• Directions for this task: Return each line of the listing below, unchanged, and omit the images.

• Supplied information:
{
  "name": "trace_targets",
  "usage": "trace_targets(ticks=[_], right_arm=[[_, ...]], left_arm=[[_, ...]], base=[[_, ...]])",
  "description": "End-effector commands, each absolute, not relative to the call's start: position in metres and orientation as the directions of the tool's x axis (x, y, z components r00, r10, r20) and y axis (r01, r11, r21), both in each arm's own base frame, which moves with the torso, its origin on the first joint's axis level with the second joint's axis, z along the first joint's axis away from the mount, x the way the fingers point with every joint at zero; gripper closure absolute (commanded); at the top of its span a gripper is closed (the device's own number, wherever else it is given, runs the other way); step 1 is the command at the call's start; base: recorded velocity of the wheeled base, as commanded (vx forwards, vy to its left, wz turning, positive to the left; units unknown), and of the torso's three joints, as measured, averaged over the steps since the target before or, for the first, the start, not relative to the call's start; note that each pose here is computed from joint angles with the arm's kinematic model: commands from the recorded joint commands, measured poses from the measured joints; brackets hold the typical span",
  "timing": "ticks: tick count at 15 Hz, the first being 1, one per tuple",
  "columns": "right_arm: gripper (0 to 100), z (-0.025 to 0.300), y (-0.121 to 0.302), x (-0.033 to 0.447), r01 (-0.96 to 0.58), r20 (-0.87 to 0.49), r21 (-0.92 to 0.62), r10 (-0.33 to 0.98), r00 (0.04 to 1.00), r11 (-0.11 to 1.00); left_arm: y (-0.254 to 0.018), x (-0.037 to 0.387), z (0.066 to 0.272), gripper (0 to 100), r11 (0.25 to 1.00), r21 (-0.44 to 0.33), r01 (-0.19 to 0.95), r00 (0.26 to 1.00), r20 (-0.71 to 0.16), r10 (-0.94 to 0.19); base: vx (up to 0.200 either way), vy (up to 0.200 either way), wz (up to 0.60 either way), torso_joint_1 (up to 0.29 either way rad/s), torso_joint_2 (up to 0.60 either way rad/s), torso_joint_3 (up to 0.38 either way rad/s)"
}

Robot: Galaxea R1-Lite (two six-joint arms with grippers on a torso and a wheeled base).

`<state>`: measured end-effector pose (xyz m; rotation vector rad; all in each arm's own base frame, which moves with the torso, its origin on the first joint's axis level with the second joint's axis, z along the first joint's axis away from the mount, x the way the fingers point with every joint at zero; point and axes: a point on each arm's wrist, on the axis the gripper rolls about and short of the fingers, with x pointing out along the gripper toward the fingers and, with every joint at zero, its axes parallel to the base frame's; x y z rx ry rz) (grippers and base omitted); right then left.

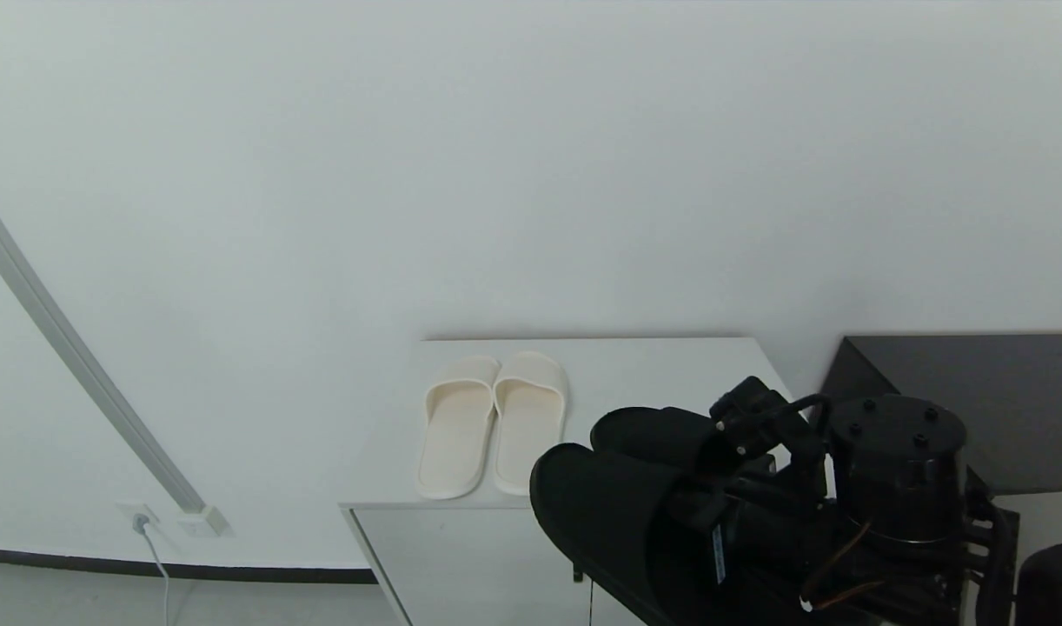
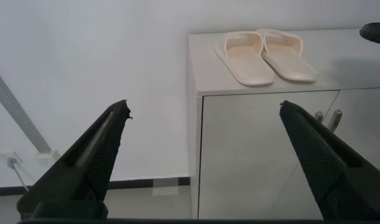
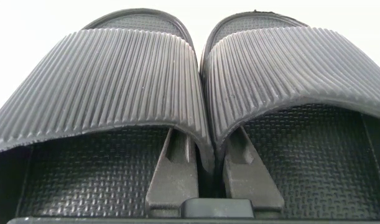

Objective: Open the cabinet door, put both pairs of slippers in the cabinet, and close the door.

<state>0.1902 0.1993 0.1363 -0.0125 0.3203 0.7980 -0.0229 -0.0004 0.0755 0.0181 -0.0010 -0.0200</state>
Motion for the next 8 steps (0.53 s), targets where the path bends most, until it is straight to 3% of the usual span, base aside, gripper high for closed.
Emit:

• Response to this exercise:
{
  "name": "trace_targets",
  "usage": "trace_targets(ticks=[_], right_arm=[[_, ...]], left_arm=[[_, ...]], base=[[_, ...]])",
  "description": "End-effector commands, each absolute, not relative to the call's start: position in metres and orientation as the directions of the tool's x axis (x, y, z components r00, r10, r20) and y axis (r01, r11, r21), both in each arm's own base frame, which moves with the torso, its origin on the first joint's axis level with the second joint's axis, z along the first joint's axis away from the mount, x the way the fingers point with every joint at zero; gripper closure absolute (commanded); at the top of its span a gripper is closed (the device's own number, wherever else it is given, runs the other way); step 1 is the command at the call's start; base: recorded velocity of the wheeled base, as commanded (vx forwards, vy to its left, wz turning, positive to the left; units unknown), and of the torso's three joints, as measured, averaged over the steps since the target before or, for the first, the start, not relative to the call's start; note that each pose here is computed from joint angles with the arm's kinematic model: commands from the recorded joint commands, measured poses from the measured joints; brackets hold the typical span",
  "timing": "ticks: tick count at 15 Hz, the first being 1, one per tuple",
  "columns": "right_arm: gripper (0 to 100), z (-0.025 to 0.300), y (-0.121 to 0.302), x (-0.033 to 0.447), r01 (-0.96 to 0.58), r20 (-0.87 to 0.49), r21 (-0.92 to 0.62), r10 (-0.33 to 0.98), r00 (0.04 to 1.00), r11 (-0.11 to 1.00); left_arm: y (-0.254 to 0.018), x (-0.037 to 0.387), z (0.066 to 0.272), gripper (0 to 100), r11 (0.25 to 1.00), r21 (-0.44 to 0.33), r01 (-0.19 to 0.95), r00 (0.26 to 1.00), r20 (-0.71 to 0.16), r10 (-0.94 to 0.19); base: vx (up to 0.200 either way), vy (up to 0.200 either way), wz (up to 0.60 either way), torso_joint_1 (up to 0.29 either way rad/s), torso_joint_2 (up to 0.60 either way rad/s), torso_joint_3 (up to 0.38 either way rad/s)"
}

Robot: Galaxea R1-Lite (two six-joint arms with grippers on a torso and a wheeled base).

`<state>`: measured end-effector pose (xyz m; rotation vector rad; all in each arm's own base frame, which moves with the torso, its origin on the first joint's axis level with the second joint's axis, z along the first joint's axis away from the mount, x the way the fingers point with every joint at zero; point and axes: a point on each arm's wrist, on the axis the gripper rolls about and short of the fingers, with x pointing out along the gripper toward the fingers and, with every joint at zero, its axes parallel to the base frame's; x y z rx ry rz) (grippers and base omitted); right then left.


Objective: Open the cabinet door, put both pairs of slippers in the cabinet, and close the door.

<state>0.1902 0.1993 0.1363 -0.0125 0.3203 0.7980 -0.0229 -0.0004 0.0755 0.0181 -0.0010 -0.0200</state>
Motion for the next 8 steps (0.53 s), targets where the path bends most, until it is straight to 3% of the usual span, base aside, gripper high for closed.
Emit:

There is no more to this exercise.